L’une des créatures était extrêmement proche du corps, tendant vers son visage une main griffue qui se retrouva pulvérisé par une balle en argent, suivi d’une seconde entre les deux yeux. Les autres se retournèrent prestement. L’une des goules fonça vers Blake, qui l’abattit d’une simple balle dans le crâne. Les quatre restantes bondirent sur les toits et furent poursuivis par leur opposant. A peine eût-il sauté vers l’un des toits que l’un d’entre eux bondit à sa rencontre. Blake le troua de balle en plein vol, dégagea le cadavre de son chemin d’un solide coup de pied, puis couru le long du mur pour finalement rejoindre le toit. Il eût tout juste le temps d’esquiver une paire de griffes en se baissant. Ne laissant pas le temps à la créature de se ressaisir, Blake lui colla un coup de pied de bas en haut, lui décrochant la mâchoire. Prudent, le Vampire lui décocha une balle dans le crâne.

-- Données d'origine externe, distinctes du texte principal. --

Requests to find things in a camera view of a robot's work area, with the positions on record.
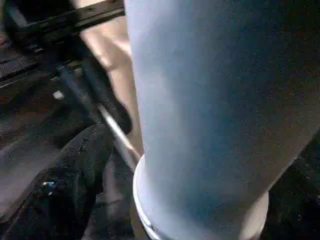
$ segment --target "metal bar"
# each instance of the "metal bar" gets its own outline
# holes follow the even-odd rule
[[[123,16],[125,8],[123,0],[101,1],[38,22],[27,22],[16,6],[10,7],[8,12],[17,23],[20,32],[31,34],[56,31],[70,25],[75,25],[76,30],[81,31],[115,17]]]

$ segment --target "metal rod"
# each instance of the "metal rod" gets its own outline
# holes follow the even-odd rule
[[[131,171],[134,173],[137,167],[138,161],[140,160],[141,156],[131,144],[127,136],[121,130],[117,122],[114,118],[108,113],[106,108],[102,104],[97,105],[99,112],[107,124],[112,130],[112,133],[115,137],[115,146],[117,147],[118,151],[121,153],[124,161],[129,166]]]

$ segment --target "black fabric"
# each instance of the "black fabric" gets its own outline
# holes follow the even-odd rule
[[[31,183],[10,220],[0,225],[3,239],[80,239],[103,189],[103,171],[112,149],[111,133],[103,125],[78,134]],[[43,182],[54,184],[43,186]]]

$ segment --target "gray surface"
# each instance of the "gray surface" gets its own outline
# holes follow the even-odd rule
[[[142,208],[172,239],[241,238],[247,210],[319,127],[319,35],[303,31],[317,18],[266,1],[125,3]]]

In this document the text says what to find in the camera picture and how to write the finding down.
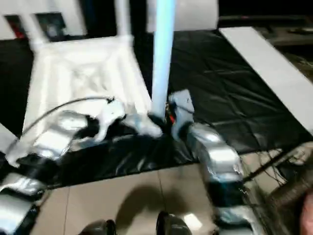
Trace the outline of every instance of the cable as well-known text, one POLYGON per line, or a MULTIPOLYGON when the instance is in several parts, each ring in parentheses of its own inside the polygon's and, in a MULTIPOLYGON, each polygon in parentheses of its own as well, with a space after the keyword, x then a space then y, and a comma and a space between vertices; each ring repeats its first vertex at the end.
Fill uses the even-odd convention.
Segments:
MULTIPOLYGON (((38 122, 43 120, 48 115, 50 115, 50 114, 54 113, 55 111, 59 110, 60 108, 63 108, 65 106, 68 106, 68 105, 73 104, 73 103, 78 103, 78 102, 87 101, 87 100, 106 100, 107 102, 110 103, 110 102, 112 102, 114 100, 114 98, 112 98, 112 97, 105 97, 105 96, 94 96, 94 97, 85 97, 85 98, 74 99, 74 100, 68 101, 66 103, 60 104, 60 105, 54 107, 53 109, 50 109, 49 111, 45 112, 39 118, 37 118, 35 121, 33 121, 27 128, 25 128, 25 130, 20 135, 20 138, 22 136, 26 135, 38 122)), ((7 149, 7 154, 15 147, 15 145, 20 140, 20 138, 16 138, 9 145, 9 147, 7 149)))
MULTIPOLYGON (((261 154, 260 154, 260 153, 257 153, 257 155, 258 155, 258 157, 259 157, 260 166, 263 166, 262 161, 261 161, 261 154)), ((274 180, 278 183, 279 186, 281 186, 281 185, 283 184, 282 182, 280 182, 280 181, 278 180, 276 174, 275 174, 275 176, 276 176, 276 178, 275 178, 275 177, 273 177, 272 175, 270 175, 266 170, 264 170, 264 172, 265 172, 266 175, 268 175, 269 177, 271 177, 272 179, 274 179, 274 180)))

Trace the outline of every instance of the black tarp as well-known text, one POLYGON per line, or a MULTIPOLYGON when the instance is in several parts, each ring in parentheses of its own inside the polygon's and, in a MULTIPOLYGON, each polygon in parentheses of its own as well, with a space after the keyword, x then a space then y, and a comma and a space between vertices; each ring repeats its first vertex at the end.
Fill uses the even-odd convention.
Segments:
MULTIPOLYGON (((134 45, 140 69, 151 92, 153 37, 149 34, 137 36, 134 45)), ((27 63, 19 66, 25 67, 21 71, 30 69, 27 63)), ((14 71, 16 82, 21 79, 23 84, 25 79, 29 80, 28 73, 18 71, 14 71)), ((0 74, 2 82, 5 80, 2 70, 0 74)), ((22 90, 11 88, 10 91, 7 88, 8 97, 19 97, 21 103, 25 103, 27 88, 24 88, 23 95, 15 94, 22 90)), ((195 121, 213 125, 240 154, 294 146, 312 139, 218 31, 175 33, 169 92, 182 89, 188 89, 191 93, 195 121)), ((1 100, 2 107, 5 102, 5 99, 1 100)), ((18 101, 11 109, 25 111, 18 101)), ((21 124, 12 121, 6 122, 5 126, 12 130, 21 124)), ((123 139, 115 144, 97 146, 70 155, 73 160, 64 166, 55 187, 197 161, 182 144, 175 143, 167 134, 159 140, 149 137, 123 139)))

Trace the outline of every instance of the white metal frame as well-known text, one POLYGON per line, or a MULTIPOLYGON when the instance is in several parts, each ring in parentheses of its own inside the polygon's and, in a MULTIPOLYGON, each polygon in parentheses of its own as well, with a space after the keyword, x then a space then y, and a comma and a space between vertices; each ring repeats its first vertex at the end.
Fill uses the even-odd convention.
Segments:
MULTIPOLYGON (((57 43, 48 41, 25 1, 19 0, 19 4, 35 52, 24 128, 47 110, 88 96, 114 96, 125 104, 126 112, 150 111, 151 99, 132 48, 128 0, 115 0, 117 36, 57 43)), ((96 116, 102 105, 90 101, 71 109, 96 116)), ((47 121, 39 123, 25 139, 38 136, 47 121)))

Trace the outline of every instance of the white platform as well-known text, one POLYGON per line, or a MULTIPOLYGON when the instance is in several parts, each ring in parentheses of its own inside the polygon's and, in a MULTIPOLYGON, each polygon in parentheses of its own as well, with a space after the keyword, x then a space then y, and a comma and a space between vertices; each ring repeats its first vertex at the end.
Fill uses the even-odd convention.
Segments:
POLYGON ((222 28, 220 32, 313 134, 313 84, 307 77, 252 27, 222 28))

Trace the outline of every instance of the wall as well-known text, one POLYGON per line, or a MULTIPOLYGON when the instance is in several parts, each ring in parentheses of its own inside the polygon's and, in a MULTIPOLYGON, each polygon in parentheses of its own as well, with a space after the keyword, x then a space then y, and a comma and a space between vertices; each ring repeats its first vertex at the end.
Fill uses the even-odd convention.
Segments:
MULTIPOLYGON (((0 40, 14 39, 15 35, 3 15, 19 14, 20 0, 0 0, 0 40)), ((83 16, 77 0, 23 0, 31 13, 61 12, 69 34, 86 33, 83 16)))

Ces saloperies étaient du genre tenace. Il était à présent encerclé par les deux goules restantes, qui lui tournèrent autour, guettant le bon moment pour passer à l’attaque. Blake savait d’instinct comment agir, et attendit donc patiemment que les deux «choses» prennent l’initiative. Les goules foncèrent vers lui, simultanément pour des yeux humains. Au-delà de leurs normes physiques, Blake avait repéré lequel était le plus lent. Le canon de l’une de ses armes s’engouffra dans la bouche de la goule la plus rapide, avant de lui faire exploser le haut de sa tête. Tournant sur lui-même à une vitesse surnaturelle afin d’esquiver la dernière créature, il braqua ses deux armes sur elle.

— Crève, charogne.

Sans lui laisser le temps de se retourner, Blake l’abattit de quelques balles. Le travail terminé, il se laissa descendre dans la ruelle. Ce n’était pas terminé, loin de là.

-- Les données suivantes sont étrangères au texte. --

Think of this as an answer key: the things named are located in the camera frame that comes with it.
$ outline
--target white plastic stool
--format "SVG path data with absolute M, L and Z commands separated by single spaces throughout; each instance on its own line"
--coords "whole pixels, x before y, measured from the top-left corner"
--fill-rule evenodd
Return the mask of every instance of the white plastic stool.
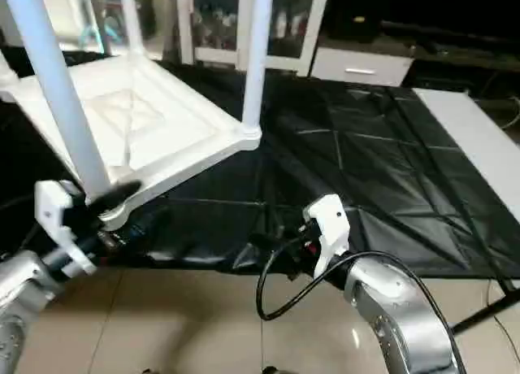
M 272 0 L 255 0 L 242 122 L 146 58 L 134 0 L 122 0 L 129 54 L 70 68 L 43 1 L 7 2 L 36 75 L 18 80 L 0 58 L 0 75 L 8 75 L 0 77 L 0 96 L 18 103 L 89 198 L 120 181 L 143 183 L 105 215 L 108 228 L 237 151 L 258 147 Z

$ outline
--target cable
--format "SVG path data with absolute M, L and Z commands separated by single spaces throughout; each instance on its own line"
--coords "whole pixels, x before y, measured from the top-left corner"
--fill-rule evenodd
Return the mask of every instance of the cable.
M 512 96 L 511 98 L 517 103 L 518 112 L 511 121 L 509 121 L 504 126 L 500 127 L 502 130 L 506 130 L 507 128 L 510 128 L 511 126 L 515 125 L 520 120 L 520 99 L 518 99 L 516 96 Z
M 267 261 L 265 267 L 263 268 L 262 274 L 258 278 L 258 284 L 257 284 L 257 290 L 256 290 L 256 307 L 257 307 L 257 313 L 262 320 L 271 321 L 271 320 L 277 319 L 278 317 L 285 314 L 287 311 L 292 309 L 297 303 L 299 303 L 308 293 L 310 293 L 314 287 L 316 287 L 320 282 L 325 280 L 325 278 L 327 276 L 329 276 L 333 271 L 335 271 L 337 268 L 339 268 L 343 265 L 351 265 L 355 260 L 361 259 L 361 258 L 385 259 L 388 262 L 390 262 L 392 265 L 400 268 L 422 290 L 422 293 L 426 297 L 427 301 L 430 303 L 432 310 L 434 311 L 435 315 L 439 318 L 440 322 L 444 326 L 444 329 L 446 330 L 446 333 L 448 334 L 448 338 L 450 340 L 452 350 L 453 350 L 453 355 L 455 356 L 455 359 L 457 360 L 459 372 L 461 374 L 466 374 L 466 370 L 465 370 L 464 364 L 462 362 L 461 354 L 458 350 L 457 343 L 455 342 L 455 337 L 453 336 L 451 328 L 449 327 L 448 321 L 446 321 L 446 319 L 444 318 L 444 315 L 440 311 L 440 308 L 437 305 L 435 299 L 431 296 L 430 291 L 424 285 L 423 281 L 420 280 L 419 277 L 416 276 L 408 268 L 408 266 L 406 266 L 402 261 L 400 261 L 395 256 L 392 256 L 391 254 L 387 254 L 385 252 L 379 252 L 379 251 L 372 250 L 372 251 L 360 252 L 357 254 L 347 254 L 345 257 L 341 258 L 337 263 L 330 266 L 322 275 L 320 275 L 316 279 L 312 280 L 306 287 L 304 287 L 298 294 L 296 294 L 293 298 L 291 298 L 289 301 L 287 301 L 280 308 L 273 311 L 272 313 L 266 313 L 263 310 L 263 289 L 264 289 L 264 285 L 266 283 L 267 273 L 269 272 L 271 265 L 276 261 L 276 259 L 284 251 L 284 249 L 286 249 L 288 246 L 291 246 L 292 244 L 294 244 L 294 242 L 295 242 L 295 240 L 288 241 L 288 242 L 284 243 L 276 251 L 274 251 L 271 254 L 271 257 L 269 258 L 269 260 Z
M 491 305 L 490 299 L 489 299 L 489 294 L 491 293 L 491 283 L 492 283 L 492 281 L 490 280 L 487 283 L 487 288 L 486 288 L 486 306 L 487 307 L 489 307 Z M 509 332 L 507 332 L 507 329 L 505 328 L 505 326 L 502 324 L 502 322 L 499 320 L 499 318 L 496 315 L 493 316 L 493 319 L 495 319 L 496 324 L 502 330 L 505 337 L 507 337 L 507 340 L 508 340 L 509 344 L 511 345 L 511 348 L 513 349 L 514 358 L 516 359 L 517 364 L 518 364 L 517 372 L 520 372 L 520 354 L 518 353 L 517 347 L 514 344 L 513 338 L 511 337 L 511 335 L 509 335 Z
M 20 197 L 10 199 L 7 202 L 0 203 L 0 211 L 8 209 L 9 207 L 16 206 L 19 203 L 30 201 L 33 198 L 34 198 L 34 194 L 27 194 L 27 195 L 22 195 Z

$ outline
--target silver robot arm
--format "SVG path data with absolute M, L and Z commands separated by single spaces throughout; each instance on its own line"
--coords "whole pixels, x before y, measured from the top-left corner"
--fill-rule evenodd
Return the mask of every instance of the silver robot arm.
M 314 219 L 321 236 L 314 278 L 332 257 L 349 248 L 349 222 L 340 197 L 329 194 L 303 211 Z M 380 259 L 361 258 L 349 269 L 344 296 L 379 339 L 390 374 L 459 374 L 452 342 L 441 319 L 419 286 L 401 270 Z
M 37 183 L 36 219 L 58 247 L 42 258 L 25 250 L 0 264 L 0 374 L 15 372 L 29 325 L 63 290 L 63 282 L 92 274 L 96 254 L 121 246 L 102 229 L 98 214 L 138 188 L 138 183 L 117 187 L 87 207 L 70 182 Z
M 461 372 L 441 320 L 402 271 L 376 259 L 358 259 L 344 296 L 379 339 L 390 374 Z

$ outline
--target black cable
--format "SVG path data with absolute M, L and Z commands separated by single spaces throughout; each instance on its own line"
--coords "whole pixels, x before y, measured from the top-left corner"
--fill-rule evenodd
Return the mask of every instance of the black cable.
M 491 305 L 491 303 L 489 301 L 489 293 L 490 293 L 490 289 L 491 289 L 491 283 L 492 283 L 492 281 L 490 280 L 487 283 L 487 288 L 486 288 L 486 306 L 487 307 L 489 307 Z M 513 338 L 511 337 L 511 335 L 509 335 L 509 332 L 507 332 L 507 329 L 505 328 L 505 326 L 502 324 L 502 322 L 499 320 L 499 318 L 496 315 L 493 316 L 493 319 L 495 319 L 496 324 L 500 327 L 500 329 L 504 333 L 505 337 L 507 337 L 507 340 L 509 341 L 509 344 L 513 348 L 513 353 L 514 353 L 515 359 L 517 360 L 517 364 L 520 367 L 520 354 L 518 353 L 517 347 L 514 344 Z
M 457 360 L 457 365 L 459 372 L 461 374 L 466 374 L 466 370 L 464 368 L 464 364 L 462 362 L 461 354 L 458 350 L 457 343 L 455 342 L 455 337 L 453 336 L 453 333 L 451 331 L 451 328 L 449 327 L 448 321 L 444 318 L 444 315 L 440 311 L 439 306 L 437 305 L 435 299 L 431 296 L 430 291 L 428 288 L 424 285 L 423 281 L 419 279 L 418 276 L 416 276 L 409 268 L 406 266 L 402 261 L 400 261 L 398 258 L 391 254 L 387 254 L 385 252 L 379 252 L 375 250 L 366 251 L 366 252 L 360 252 L 357 254 L 347 254 L 345 257 L 341 258 L 337 263 L 330 266 L 325 272 L 318 276 L 316 279 L 312 280 L 306 287 L 304 287 L 298 294 L 296 294 L 293 298 L 291 298 L 289 301 L 287 301 L 284 305 L 282 305 L 277 310 L 273 311 L 272 313 L 266 313 L 263 310 L 263 288 L 266 283 L 267 273 L 269 272 L 269 269 L 271 268 L 271 265 L 276 261 L 278 256 L 286 249 L 288 246 L 291 246 L 294 244 L 294 242 L 297 240 L 292 240 L 284 243 L 280 248 L 275 250 L 269 260 L 267 261 L 265 267 L 262 270 L 262 274 L 258 278 L 258 284 L 257 284 L 257 290 L 256 290 L 256 306 L 257 306 L 257 313 L 260 316 L 260 318 L 264 321 L 271 321 L 274 319 L 277 319 L 278 317 L 285 314 L 287 311 L 292 309 L 297 303 L 299 303 L 308 293 L 312 291 L 314 287 L 316 287 L 320 282 L 324 281 L 327 276 L 329 276 L 332 272 L 334 272 L 337 268 L 343 266 L 343 265 L 351 265 L 355 260 L 361 259 L 361 258 L 381 258 L 389 261 L 392 265 L 400 268 L 407 276 L 409 276 L 422 290 L 422 293 L 426 297 L 427 301 L 430 303 L 432 310 L 434 311 L 435 315 L 439 318 L 440 322 L 444 326 L 444 329 L 446 330 L 446 333 L 448 334 L 448 338 L 450 340 L 453 355 L 455 356 L 455 359 Z

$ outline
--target white cabinet
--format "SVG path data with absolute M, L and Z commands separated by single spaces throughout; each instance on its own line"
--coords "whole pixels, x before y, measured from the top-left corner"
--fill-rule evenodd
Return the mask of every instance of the white cabinet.
M 327 0 L 273 0 L 267 67 L 309 72 Z M 245 70 L 253 0 L 177 0 L 183 63 Z
M 399 86 L 413 59 L 319 47 L 311 75 L 324 80 Z

T'es vraiment sûr de vouloir faire ça ? Bon...

Blake ferma les yeux, se concentrant pour repérer la présence responsable de ses apparitions. Il la sentit au dernier moment, se retrouvant alors projeté quelques mètres en arrière.

Tu ne peux pas dire que je ne t'avais pas prévenu.

— Traître, susurra une sinistre voix dans son dos.

Blake se releva et fit se retrouva nez à nez avec un visage tristement familier. Crâne rasé, longue cape noir, sourire sadique et un regard qui en lisait long sur ses pensées.

Franchement... Manquait plus que lui.

— Maître.

— Silence ! Ta faiblesse me dégoûte.

Notre héros pointa l’un des canons vers le visage de son ennemi. Il n’eût pas le temps de presser la détente qu’il ressentit une violente griffure à la main, qui lui fit éjecter son arme sur quelques mètres. Blake hurla de douleur, sa main gauche ensanglantée. Se déplaçant à une vitesse imperceptible, le maître des goules le saisit à la gorge et le souleva à bout de bras.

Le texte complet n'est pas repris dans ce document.